The UK’s calorie consumption keeps falling – but we’re getting fatter: Obesity crusaders are only focusing on calories-in rather than calories-out
Last month, Royal Holloway University released a new study which received zero media attention.
Looking at trends in Britain in the last 30 years, it found ‘a sharp reduction in the strenuousness of daily life’ while noting that ‘calorie intake has fallen by around 20 per cent.’ This occurred at a time when obesity rates trebled, leading to the conclusion that it is the decline in day-to-day physical activity, rather than a rise in calorie consumption, that has created the obesity ‘epidemic’.
I have not yet found the study online but the same researchers have previously arrived at similar conclusions in a report for the Institute of Fiscal Studies and it tallies with my own study of diet surveys and food sales. The nature of the evidence makes it difficult to make a precise estimate of how much calorie consumption has fallen, but everything points towards a decline of some magnitude and not, as is often assumed, a rise. The same applies to sugar, consumption of which has been falling since the mid-1970s.

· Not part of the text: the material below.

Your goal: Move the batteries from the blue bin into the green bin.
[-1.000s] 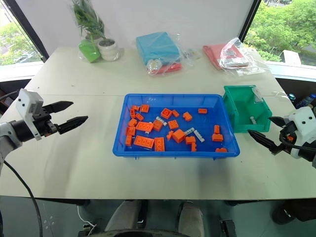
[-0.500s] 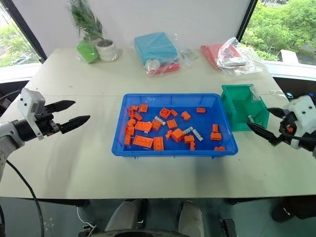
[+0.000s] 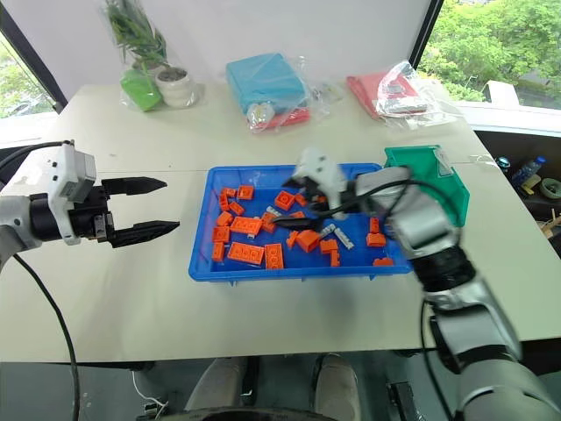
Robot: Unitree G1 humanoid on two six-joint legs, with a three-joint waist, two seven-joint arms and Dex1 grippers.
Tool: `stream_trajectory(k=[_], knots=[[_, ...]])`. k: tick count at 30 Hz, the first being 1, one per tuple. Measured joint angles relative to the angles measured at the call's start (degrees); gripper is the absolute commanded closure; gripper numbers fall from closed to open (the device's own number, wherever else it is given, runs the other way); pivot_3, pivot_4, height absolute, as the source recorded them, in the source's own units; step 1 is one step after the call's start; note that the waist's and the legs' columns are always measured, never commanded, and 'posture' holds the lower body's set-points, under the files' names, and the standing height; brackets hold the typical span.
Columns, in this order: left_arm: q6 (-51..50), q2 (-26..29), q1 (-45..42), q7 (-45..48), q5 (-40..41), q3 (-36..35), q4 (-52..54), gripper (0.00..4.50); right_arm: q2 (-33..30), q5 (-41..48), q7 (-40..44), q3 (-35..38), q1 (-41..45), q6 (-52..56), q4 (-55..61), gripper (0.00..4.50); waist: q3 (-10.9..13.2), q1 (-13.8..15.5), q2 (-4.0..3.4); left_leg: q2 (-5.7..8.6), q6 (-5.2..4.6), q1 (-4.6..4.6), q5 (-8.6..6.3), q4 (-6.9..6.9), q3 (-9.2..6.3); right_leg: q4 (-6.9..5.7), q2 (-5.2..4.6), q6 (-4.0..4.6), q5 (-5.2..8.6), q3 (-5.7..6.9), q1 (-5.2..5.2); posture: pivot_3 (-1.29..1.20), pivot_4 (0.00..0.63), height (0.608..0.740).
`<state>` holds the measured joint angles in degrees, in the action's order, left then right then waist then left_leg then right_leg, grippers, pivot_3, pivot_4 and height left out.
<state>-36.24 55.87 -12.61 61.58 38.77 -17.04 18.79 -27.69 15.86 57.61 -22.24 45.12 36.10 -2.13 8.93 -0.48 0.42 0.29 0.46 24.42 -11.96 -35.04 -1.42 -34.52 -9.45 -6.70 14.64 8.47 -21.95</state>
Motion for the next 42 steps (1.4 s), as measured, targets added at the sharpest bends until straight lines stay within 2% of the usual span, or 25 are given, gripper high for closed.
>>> stream_trajectory(k=[6, 14, 17, 21, 22, 23, 33, 42], knots=[[-0.91, -0.49, 3.51, -2.35, 0.75, -1.93, 3.1, 0.0, 7.33, -6.44, -2.63, -4.68, 1.36, -2.0, -10.69, 0.04, -0.03, 0.06, 0.16, -0.04, 0.35, -0.03, 0.01, -0.12, 0.04, -0.19, 0.03, 0.04, 0.01, -0.17, -0.18, 0.0, 0.15, 0.681], [-1.78, -0.91, 4.97, -5.2, 2.01, -3.8, 5.68, 0.0, 10.56, -10.11, -3.43, -4.31, 3.45, -6.26, -19.47, 0.04, -0.04, -0.27, 0.19, -0.13, 0.33, -0.14, 0.16, -0.09, 0.07, -0.58, 0.44, 0.24, -0.12, -0.4, -0.38, 0.0, 0.15, 0.681], [-1.99, -1.0, 5.56, -5.74, 2.29, -4.19, 6.19, 0.0, 10.99, -10.75, -3.72, -3.69, 3.58, -7.69, -21.55, 0.71, -0.04, -0.28, 0.19, -0.24, 0.34, -0.16, 0.17, -0.06, 0.22, -0.6, 0.59, 0.29, -0.15, -0.44, -0.4, 0.0, 0.15, 0.681], [-1.98, -1.05, 5.71, -6.39, 2.46, -4.22, 6.2, 0.0, 11.36, -11.25, -3.69, -3.26, 3.57, -8.21, -23.01, 2.52, -0.04, -0.21, 0.18, -0.33, 0.48, -0.16, 0.22, -0.07, 0.24, -0.59, 0.66, 0.31, -0.14, -0.44, -0.42, 0.0, 0.15, 0.681], [-1.98, -1.05, 5.62, -6.56, 2.47, -4.22, 6.19, 0.0, 11.61, -11.25, -3.66, -2.97, 3.57, -8.3, -23.0, 3.19, -0.04, -0.18, 0.18, -0.34, 0.58, -0.17, 0.16, -0.08, 0.23, -0.58, 0.66, 0.31, -0.14, -0.45, -0.42, 0.0, 0.15, 0.681], [-1.97, -1.05, 5.53, -6.61, 2.47, -4.22, 6.18, 0.0, 11.78, -11.24, -3.64, -2.82, 3.57, -8.32, -23.0, 3.34, -0.04, -0.16, 0.18, -0.34, 0.6, -0.17, 0.15, -0.08, 0.23, -0.58, 0.66, 0.31, -0.14, -0.46, -0.42, 0.0, 0.15, 0.681], [-0.73, -1.48, 3.77, -6.62, 1.77, -3.76, 4.59, 0.0, 12.74, -10.53, -3.2, 0.5, 3.59, -6.07, -20.51, 3.32, -0.04, -0.15, 0.18, -0.34, 0.49, -0.16, 0.23, -0.07, 0.29, -0.58, 0.69, 0.39, -0.18, -0.51, -0.46, 0.0, 0.15, 0.681], [-0.36, -2.15, 2.71, -6.63, 1.23, -1.72, 3.65, 0.0, 11.93, -11.39, -2.44, 0.69, 5.22, -6.89, -20.7, 3.32, -0.04, -0.24, 0.18, -0.35, 0.48, -0.16, 0.24, -0.07, 0.3, -0.59, 0.7, 0.39, -0.19, -0.52, -0.49, 0.0, 0.15, 0.681]])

These findings should be of great interest to people who want to tackle obesity, but they are routinely ignored or dismissed by campaigners. It is telling that the authors of the new study are economists rather than public health activists. In Jamie Oliver’s hour-long polemic against sugar on Channel 4 recently, there was no mention of the fact that sugar consumption has been in decline ever since he was in short trousers.
It’s not difficult to see why obesity crusaders prefer to focus on calories-in rather than calories-out. The government cannot do much about people’s activity levels but it can interfere in the food supply. This requires a narrative to be constructed in which hapless consumers are being virtually force fed high-calorie food. If people realised that previous generations consumed more calories without becoming obese, the narrative would start to unfold, hence the need to ignore the historical context.

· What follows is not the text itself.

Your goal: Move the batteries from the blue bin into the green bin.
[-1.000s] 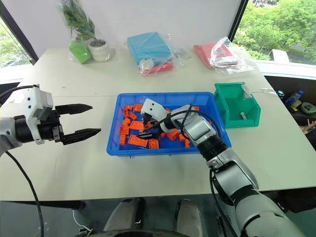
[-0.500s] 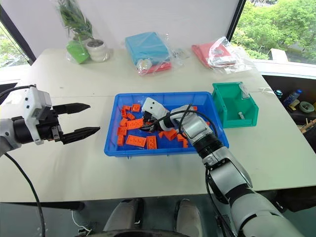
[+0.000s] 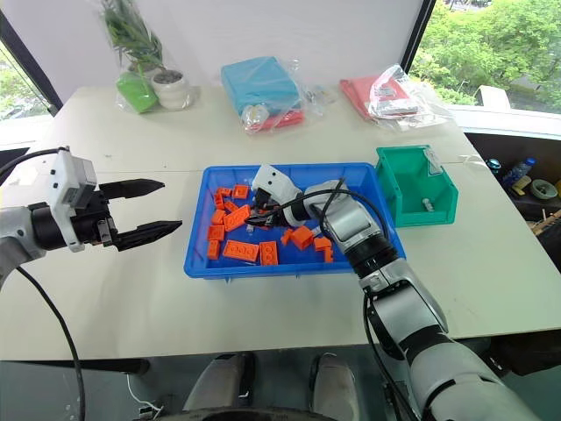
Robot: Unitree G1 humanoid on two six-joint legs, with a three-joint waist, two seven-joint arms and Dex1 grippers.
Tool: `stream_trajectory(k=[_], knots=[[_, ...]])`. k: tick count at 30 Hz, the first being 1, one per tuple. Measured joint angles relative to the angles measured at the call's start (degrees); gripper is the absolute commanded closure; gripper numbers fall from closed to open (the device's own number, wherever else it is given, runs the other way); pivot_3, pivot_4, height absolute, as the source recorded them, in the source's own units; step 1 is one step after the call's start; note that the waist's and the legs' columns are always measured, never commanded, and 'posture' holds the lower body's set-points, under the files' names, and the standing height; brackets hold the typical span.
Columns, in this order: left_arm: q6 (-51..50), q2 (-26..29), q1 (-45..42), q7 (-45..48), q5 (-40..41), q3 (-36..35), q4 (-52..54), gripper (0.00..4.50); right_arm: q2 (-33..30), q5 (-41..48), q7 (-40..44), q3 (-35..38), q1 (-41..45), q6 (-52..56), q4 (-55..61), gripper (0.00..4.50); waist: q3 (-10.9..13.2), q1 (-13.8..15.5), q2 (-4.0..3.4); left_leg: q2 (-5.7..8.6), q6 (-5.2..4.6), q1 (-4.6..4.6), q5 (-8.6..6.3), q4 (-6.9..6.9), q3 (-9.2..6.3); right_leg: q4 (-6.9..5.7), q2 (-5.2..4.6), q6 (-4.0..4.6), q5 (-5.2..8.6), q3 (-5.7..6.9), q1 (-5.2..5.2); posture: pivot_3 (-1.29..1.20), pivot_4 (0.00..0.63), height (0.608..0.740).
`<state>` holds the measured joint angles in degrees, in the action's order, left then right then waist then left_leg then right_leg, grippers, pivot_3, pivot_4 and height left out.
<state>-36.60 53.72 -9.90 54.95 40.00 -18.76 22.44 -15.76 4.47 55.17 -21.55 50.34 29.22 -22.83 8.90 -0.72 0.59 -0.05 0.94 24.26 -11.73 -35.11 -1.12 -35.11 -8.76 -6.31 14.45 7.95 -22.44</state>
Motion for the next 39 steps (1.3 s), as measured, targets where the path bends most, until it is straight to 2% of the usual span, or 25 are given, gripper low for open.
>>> stream_trajectory(k=[9, 13, 15, 19, 25, 29, 39], knots=[[0.92, -0.47, -0.39, -0.22, -0.6, 0.02, -0.24, 0.0, -3.29, -4.03, 0.28, 0.0, 1.94, -6.72, -6.83, 3.32, 0.0, 0.0, 0.01, 0.0, 0.0, 0.01, 0.01, 0.0, 0.02, 0.0, 0.01, 0.01, 0.0, -0.01, 0.0, 0.0, 0.15, 0.681], [1.0, -0.66, -0.7, -0.44, -0.62, 0.02, -0.25, 0.0, -5.24, -7.38, -0.68, -0.02, 5.54, -12.91, -14.58, 3.32, 0.0, 0.03, 0.01, 0.0, -0.01, 0.01, 0.02, -0.02, 0.05, 0.0, 0.01, 0.0, -0.01, -0.02, 0.01, 0.0, 0.15, 0.681], [1.02, -0.73, -0.73, -0.46, -0.63, 0.01, -0.25, 0.0, -5.9, -8.13, -0.84, 0.5, 7.35, -14.38, -17.68, 2.25, -0.01, 0.02, 0.02, 0.0, -0.01, 0.01, 0.02, -0.02, 0.05, 0.0, 0.0, 0.01, -0.01, -0.03, 0.02, 0.0, 0.15, 0.681], [1.03, -0.81, -0.74, -0.48, -0.65, 0.02, -0.24, 0.0, -4.42, -7.38, 0.43, 2.5, 7.96, -14.7, -19.06, 0.39, -0.02, -0.14, 0.03, -0.02, -0.01, 0.01, 0.04, -0.01, 0.05, -0.02, 0.03, 0.01, -0.01, -0.03, 0.02, 0.0, 0.15, 0.681], [1.03, -0.86, -1.16, -0.48, -0.63, 0.03, -0.22, 0.0, 2.39, -3.57, 6.8, 3.27, 8.31, -13.03, -16.3, 0.39, 0.0, -0.3, 0.01, -0.1, -0.01, -0.01, 0.05, -0.01, 0.07, -0.05, 0.09, 0.01, -0.02, -0.04, 0.02, 0.0, 0.15, 0.681], [0.96, -0.85, -1.19, -0.41, -0.62, 0.02, -0.21, 0.0, 4.25, -3.83, 10.51, 1.57, 10.02, -14.72, -16.95, 0.39, -0.01, 0.19, 0.02, -0.08, 0.01, 0.0, 0.04, -0.05, 0.05, -0.04, 0.08, 0.01, -0.01, -0.06, 0.03, 0.0, 0.15, 0.681], [0.46, -0.85, 0.27, -0.54, -0.09, -0.23, 2.22, 0.0, 7.94, -10.48, 12.97, -2.31, 15.72, -24.54, -34.16, 0.39, -0.01, -0.3, 0.02, -0.08, 0.04, 0.0, 0.06, 0.01, 0.11, -0.08, 0.13, 0.02, -0.02, -0.16, -0.08, 0.0, 0.15, 0.681]])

This is not to say that the solution to obesity today is to encourage manual labour and walking to work. Many people will find it easier to cut down on sugary drinks, desserts and alcohol than to do more exercise.

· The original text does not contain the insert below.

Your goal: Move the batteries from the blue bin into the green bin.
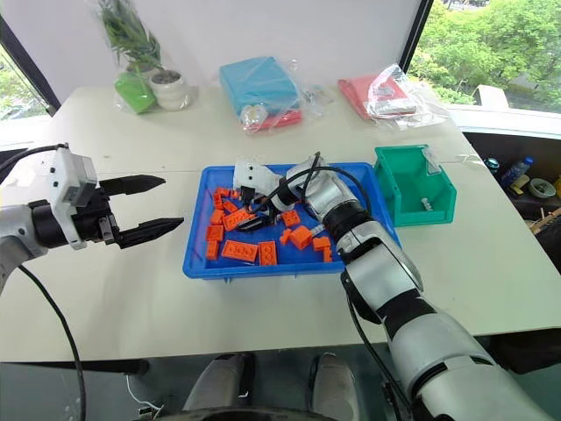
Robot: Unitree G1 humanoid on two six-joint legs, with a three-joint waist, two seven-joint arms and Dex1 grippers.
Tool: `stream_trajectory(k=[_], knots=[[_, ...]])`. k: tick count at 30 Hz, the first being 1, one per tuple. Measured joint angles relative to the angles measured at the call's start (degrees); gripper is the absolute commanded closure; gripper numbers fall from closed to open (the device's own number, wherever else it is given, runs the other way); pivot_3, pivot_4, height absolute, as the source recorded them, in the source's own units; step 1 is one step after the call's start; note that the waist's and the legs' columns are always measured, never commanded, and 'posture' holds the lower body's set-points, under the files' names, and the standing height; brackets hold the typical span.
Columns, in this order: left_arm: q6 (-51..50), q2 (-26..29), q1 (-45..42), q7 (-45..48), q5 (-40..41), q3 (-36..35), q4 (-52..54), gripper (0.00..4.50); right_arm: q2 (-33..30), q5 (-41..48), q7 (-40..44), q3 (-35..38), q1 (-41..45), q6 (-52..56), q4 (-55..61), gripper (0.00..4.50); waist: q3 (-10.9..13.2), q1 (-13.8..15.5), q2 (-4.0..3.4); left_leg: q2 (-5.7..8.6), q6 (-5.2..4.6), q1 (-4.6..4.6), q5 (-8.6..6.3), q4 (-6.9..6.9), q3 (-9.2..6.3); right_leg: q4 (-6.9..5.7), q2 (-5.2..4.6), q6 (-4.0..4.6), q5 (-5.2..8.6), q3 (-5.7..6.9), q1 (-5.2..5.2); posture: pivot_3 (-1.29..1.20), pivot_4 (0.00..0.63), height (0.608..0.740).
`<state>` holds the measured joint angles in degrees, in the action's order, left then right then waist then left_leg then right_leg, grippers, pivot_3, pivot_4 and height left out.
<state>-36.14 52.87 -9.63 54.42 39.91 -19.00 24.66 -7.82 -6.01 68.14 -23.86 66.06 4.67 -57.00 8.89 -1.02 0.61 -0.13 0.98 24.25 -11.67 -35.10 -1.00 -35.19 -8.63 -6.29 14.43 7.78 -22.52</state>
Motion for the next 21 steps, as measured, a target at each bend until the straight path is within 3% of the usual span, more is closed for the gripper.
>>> stream_trajectory(k=[6, 7, 9, 13, 15, 21], knots=[[-0.81, 0.0, 1.95, -1.23, 0.81, -1.25, 1.92, 0.0, 2.82, -2.21, -2.02, 0.05, 2.17, -2.82, -6.67, 0.39, 0.0, 0.01, -0.01, 0.0, 0.03, 0.0, 0.01, 0.0, -0.01, 0.0, 0.01, 0.0, 0.0, -0.02, -0.01, 0.0, 0.15, 0.681], [-0.89, 0.0, 2.35, -1.43, 0.85, -1.44, 2.28, 0.0, 3.08, -2.34, -2.33, 0.1, 2.29, -3.04, -7.08, 0.61, 0.0, 0.07, 0.0, 0.0, 0.03, 0.0, 0.01, 0.0, -0.01, -0.01, 0.01, 0.01, 0.0, -0.03, -0.01, 0.0, 0.15, 0.681], [-0.99, 0.0, 2.76, -1.73, 0.97, -1.98, 2.62, 0.0, 3.67, -2.58, -2.58, 0.36, 2.34, -3.43, -7.92, 1.25, 0.0, 0.17, -0.01, 0.0, 0.04, 0.0, 0.01, 0.0, -0.01, 0.0, 0.01, 0.01, 0.0, -0.03, -0.01, 0.0, 0.15, 0.681], [-1.01, 0.0, 3.07, -2.21, 1.45, -2.27, 2.71, 0.0, 4.26, -2.54, -2.24, 1.57, 2.33, -3.68, -8.2, 3.28, 0.0, 0.17, 0.0, 0.0, 0.04, 0.0, 0.01, -0.01, -0.01, 0.0, 0.01, 0.01, 0.0, -0.04, 0.0, 0.0, 0.15, 0.681], [-1.01, 0.0, 3.13, -2.29, 1.57, -2.27, 2.74, 0.0, 4.2, -2.3, -1.77, 2.05, 2.37, -3.84, -7.71, 3.96, 0.0, 0.15, 0.0, 0.0, 0.04, -0.03, 0.02, 0.0, -0.01, -0.01, 0.02, 0.01, 0.0, -0.04, 0.01, 0.0, 0.15, 0.681], [-0.98, 0.0, 2.28, -2.31, 1.61, -2.07, 2.6, 0.0, 3.06, -1.7, -1.18, 3.11, 1.27, -2.55, -2.48, 3.96, 0.0, 0.2, 0.0, 0.0, 0.04, -0.03, 0.02, 0.0, 0.0, -0.02, 0.01, 0.01, 0.0, -0.05, 0.0, 0.0, 0.15, 0.681]])
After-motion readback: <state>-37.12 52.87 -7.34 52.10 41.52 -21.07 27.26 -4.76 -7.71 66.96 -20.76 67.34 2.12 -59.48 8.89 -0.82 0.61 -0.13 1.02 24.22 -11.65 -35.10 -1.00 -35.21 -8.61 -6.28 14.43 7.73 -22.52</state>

Saying that people are eating too many calories is no different to saying that people are not being sufficiently physically active. It is not an either/or. They are two sides to the same coin. In a society in which sedentary workplaces are the norm, it makes sense to adjust diets accordingly, but we shouldn’t pretend that the food supply has suddenly become flooded with calories in order to make sensible recommendations. Ignoring the cause of a problem is not the best way to find the solution.